It was almost dark when they crossed the border from Somerset into Devon on the coastal road overlooking the Bristol Channel. Mr. Harts turned down the narrow path bordered with heather and rhododendrons, a dark blood colour in this last light. The driveway was three miles long.
Apart from the trinity of Suffolk, Morden and Harts, there were six sappers who made up the unit. They walked the moors around the stone cottage over the weekend. Miss Morden and Lord Suffolk and his wife were joined by the aviatrix for the Saturday-night dinner. Miss Swift told Singh she had always wished to fly overland to India. Removed from his barracks, Singh had no idea of his location. There was a map on a roller high up on the ceiling. Alone one morning he pulled the roller down until it touched the floor. Countisbury and Area. Mapped by R. Fones. Drawn by desire of Mr. James Halliday.

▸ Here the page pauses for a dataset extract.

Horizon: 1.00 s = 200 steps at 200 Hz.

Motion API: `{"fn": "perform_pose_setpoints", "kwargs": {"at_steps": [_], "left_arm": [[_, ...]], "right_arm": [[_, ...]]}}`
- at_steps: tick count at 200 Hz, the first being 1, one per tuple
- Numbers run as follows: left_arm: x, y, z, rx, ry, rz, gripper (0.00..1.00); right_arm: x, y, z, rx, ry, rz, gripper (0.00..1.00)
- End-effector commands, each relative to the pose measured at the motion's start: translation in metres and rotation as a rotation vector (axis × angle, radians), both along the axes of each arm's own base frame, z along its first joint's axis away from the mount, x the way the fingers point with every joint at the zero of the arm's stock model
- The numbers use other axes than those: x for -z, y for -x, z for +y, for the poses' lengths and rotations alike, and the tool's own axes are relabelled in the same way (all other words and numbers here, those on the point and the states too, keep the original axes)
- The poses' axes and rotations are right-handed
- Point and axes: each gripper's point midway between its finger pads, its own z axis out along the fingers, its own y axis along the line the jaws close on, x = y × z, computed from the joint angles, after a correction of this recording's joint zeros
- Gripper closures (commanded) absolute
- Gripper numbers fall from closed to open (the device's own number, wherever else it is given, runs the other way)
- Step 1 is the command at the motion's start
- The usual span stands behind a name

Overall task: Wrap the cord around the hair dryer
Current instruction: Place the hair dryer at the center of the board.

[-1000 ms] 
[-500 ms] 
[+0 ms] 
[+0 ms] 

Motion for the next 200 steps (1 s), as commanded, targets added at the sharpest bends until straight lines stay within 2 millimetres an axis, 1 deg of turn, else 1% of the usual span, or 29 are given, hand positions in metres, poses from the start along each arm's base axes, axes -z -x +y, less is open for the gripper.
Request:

‘Drawn by desire …’ He was beginning to love the English.
He is with Hana in the night tent when he tells her about the explosion in Erith. A 250-kilogram bomb erupting as Lord Suffolk attempted to dismantle it. It also killed Mr. Fred Harts and Miss Morden and four sappers Lord Suffolk was training. May 1941. Singh had been with Suffolk’s unit for a year. He was working in London that day with Lieutenant Blackler, clearing the Elephant and Castle area of a Satan bomb. They had worked together at defusing the 4,000-pound bomb and were exhausted. He remembered halfway through he looked up and saw a couple of bomb disposal officers pointing in his direction and wondered what that was about. It probably meant they had found another bomb. It was after ten at night and he was dangerously tired. There was another one waiting for him. He turned back to work.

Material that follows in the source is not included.